Here’s Pat Summerall, who was a Chicago Cardinal before he made it big with the New York Giants and CBS television.

“We used to get paid and run to the bank immediately,” Summerall once told NFL Films. “There’d be fights in the locker room. They’d dump our paychecks on the floor and make us fight for them. Then it was a race to the bank, to cash them before they bounced.”

The Cardinals got nudged out of Chicago and took their vaudeville act to St. Louis in 1960.

The Cardinals passed through the Gateway to the West and were semi-transformed. An occasional winning season would break out. Then, as if they’d signed a one-year pact with the Devil, the following campaign would be a return to fumbling, bumbling, and stumbling.

St. Louis wasn’t westward enough, though. The Cardinals pressed on in 1988, taking their sideshow all the way to Phoenix.

Phoenix! How fitting; the Cardinals move to a city named after a bird that rose from ashes.

But the losing followed them, like that annoying neighbor kid who won’t leave you alone.

The Cardinals even tried changing their affiliation.
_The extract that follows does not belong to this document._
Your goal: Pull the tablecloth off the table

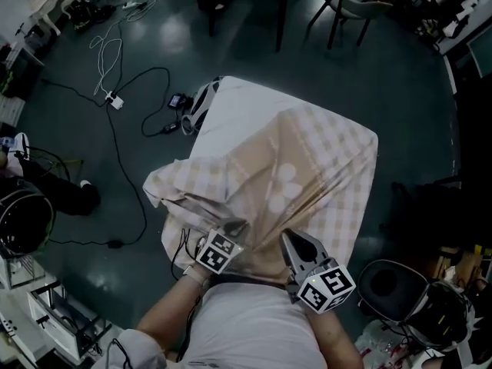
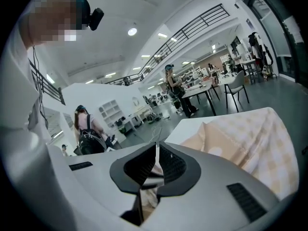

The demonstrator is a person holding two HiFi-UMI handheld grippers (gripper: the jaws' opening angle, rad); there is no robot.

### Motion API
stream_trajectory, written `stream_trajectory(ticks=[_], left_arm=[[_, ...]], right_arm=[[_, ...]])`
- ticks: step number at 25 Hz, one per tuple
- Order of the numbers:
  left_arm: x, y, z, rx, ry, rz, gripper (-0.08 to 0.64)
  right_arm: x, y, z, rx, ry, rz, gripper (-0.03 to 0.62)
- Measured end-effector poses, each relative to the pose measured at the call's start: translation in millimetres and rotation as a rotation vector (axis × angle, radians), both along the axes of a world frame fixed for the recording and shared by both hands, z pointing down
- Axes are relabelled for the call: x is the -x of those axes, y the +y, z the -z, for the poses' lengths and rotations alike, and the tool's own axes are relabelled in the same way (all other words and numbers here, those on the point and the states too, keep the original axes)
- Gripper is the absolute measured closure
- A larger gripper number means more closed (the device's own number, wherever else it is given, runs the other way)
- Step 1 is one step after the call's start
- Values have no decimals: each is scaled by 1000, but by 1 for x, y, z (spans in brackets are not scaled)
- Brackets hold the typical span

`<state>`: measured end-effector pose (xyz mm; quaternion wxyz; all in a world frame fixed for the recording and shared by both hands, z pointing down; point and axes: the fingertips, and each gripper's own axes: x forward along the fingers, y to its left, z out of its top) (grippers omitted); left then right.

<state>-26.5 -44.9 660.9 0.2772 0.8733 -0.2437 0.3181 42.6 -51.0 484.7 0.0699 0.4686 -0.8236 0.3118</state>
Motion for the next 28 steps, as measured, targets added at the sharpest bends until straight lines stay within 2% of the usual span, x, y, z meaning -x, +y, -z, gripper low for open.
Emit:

After six years of being known as the Phoenix Cardinals, they decided that one city’s reputation wasn’t enough to sully, so they indicted the entire state; they became the Arizona Cardinals in 1994.

The Cardinals, until last year, were among those sitting at the table at the back of the room—filled with those who’d never played in a Super Bowl.
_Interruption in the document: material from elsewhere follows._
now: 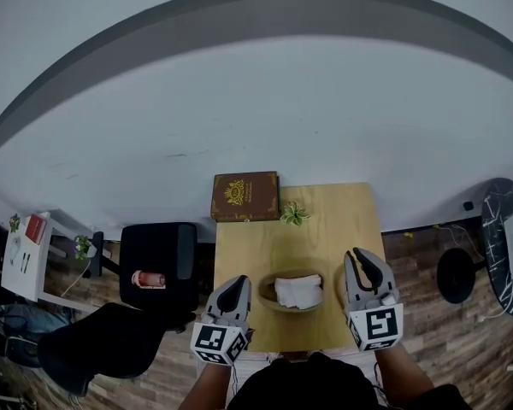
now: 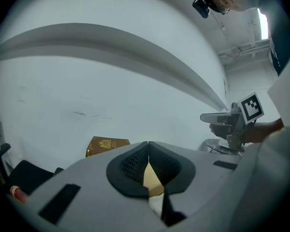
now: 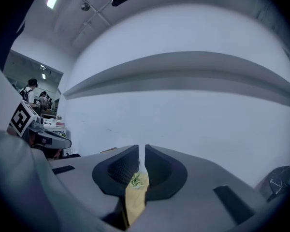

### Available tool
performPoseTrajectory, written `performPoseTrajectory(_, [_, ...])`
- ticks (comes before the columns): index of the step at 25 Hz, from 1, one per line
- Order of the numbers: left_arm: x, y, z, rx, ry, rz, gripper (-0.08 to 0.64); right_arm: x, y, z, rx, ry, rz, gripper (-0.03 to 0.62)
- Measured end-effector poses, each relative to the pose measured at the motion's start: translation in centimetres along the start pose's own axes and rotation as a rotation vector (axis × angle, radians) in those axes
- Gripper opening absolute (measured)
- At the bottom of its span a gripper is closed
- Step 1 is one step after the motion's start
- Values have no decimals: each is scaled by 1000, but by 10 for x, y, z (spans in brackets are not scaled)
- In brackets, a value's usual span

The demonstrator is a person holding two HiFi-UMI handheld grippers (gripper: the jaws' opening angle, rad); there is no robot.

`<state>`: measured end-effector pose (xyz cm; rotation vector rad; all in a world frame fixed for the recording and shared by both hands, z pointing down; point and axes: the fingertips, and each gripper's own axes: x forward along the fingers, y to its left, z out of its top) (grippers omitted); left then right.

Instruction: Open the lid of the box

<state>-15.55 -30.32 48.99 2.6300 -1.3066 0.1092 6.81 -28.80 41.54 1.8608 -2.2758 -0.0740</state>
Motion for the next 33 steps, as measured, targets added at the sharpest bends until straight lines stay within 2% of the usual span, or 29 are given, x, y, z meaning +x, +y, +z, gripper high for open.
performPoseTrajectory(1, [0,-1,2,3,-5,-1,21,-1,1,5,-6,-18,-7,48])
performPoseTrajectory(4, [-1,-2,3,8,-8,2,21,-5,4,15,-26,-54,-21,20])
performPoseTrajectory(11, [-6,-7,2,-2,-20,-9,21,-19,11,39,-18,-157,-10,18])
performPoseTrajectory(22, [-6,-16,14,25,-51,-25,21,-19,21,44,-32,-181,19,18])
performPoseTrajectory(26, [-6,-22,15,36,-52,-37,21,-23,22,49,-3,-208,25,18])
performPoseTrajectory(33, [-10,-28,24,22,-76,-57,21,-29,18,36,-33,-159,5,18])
The Lions, Cleveland Browns, New Orleans Saints, Jacksonville Jaguars, and Houston Texans lost a member, when the Cardinals plowed their way through the 2008 playoffs and made it all the way to the Big One.

The Cardinals, like the Lions, are owned by a Bill.

Bill Bidwill, 78, has been the sole owner since 1972, after sharing the honor with his brother Charlie for 11 years. Other than his signature bow tie, the only thing Bill Bidwill was known for was losing. And being clue-free about how to win. Sound familiar?

Bidwill also has a kid named Bill. The comparisons to the Lions would be spooky, if not for one thing—the Cardinals are actually winning football games.

Which brings me to my opening state of confusion.

The Arizona Cardinals can’t be winners. This might be one of the first signs of the Apocalypse. Maybe that stuff about 2012 is true, after all.

They have an aging quarterback, Kurt Warner, who’s trying to recover from a concussion. But they also have a young, gun slinging lefty named Matt Leinart who’s stepped in and the Cardinals haven’t really missed a beat with the USC grad at the helm.

Leinart is young, good-looking, and from California. Which means he’s hated by every defensive lineman in the league and by sports writers in their mid-40s.

The Cardinals have a superstar wide receiver, Larry Fitzgerald, whose name sounds like he should be a friend of Beaver Cleaver’s. The have a running back named Beanie Wells, and I’m back to the Cleaver thing.

“Mom, can Larry and Beanie come over for dinner?”

The offensive line actually blocks. The defense is capable. The Cardinals are, you know, a real football team.

It should bring hope to Lions fans everywhere. If the Cardinals can do it, then…

Of course, Lyle Lovett did get Julia Roberts, albeit briefly.

The Cardinals are winners. Two years in a row. The clock broke at 11:59. Ice crystals are forming in Hades. I hear Steven Seagal is up for a Golden Globe.

My call to the cable company really is very important to them. The check really is in the mail. Comcast must be done buying things.

In such a parallel universe, you’d think the Lions could even be successful.

Instead, we get Jason Hanson missing field goals.

Maybe the Lions can find a player named Lumpy.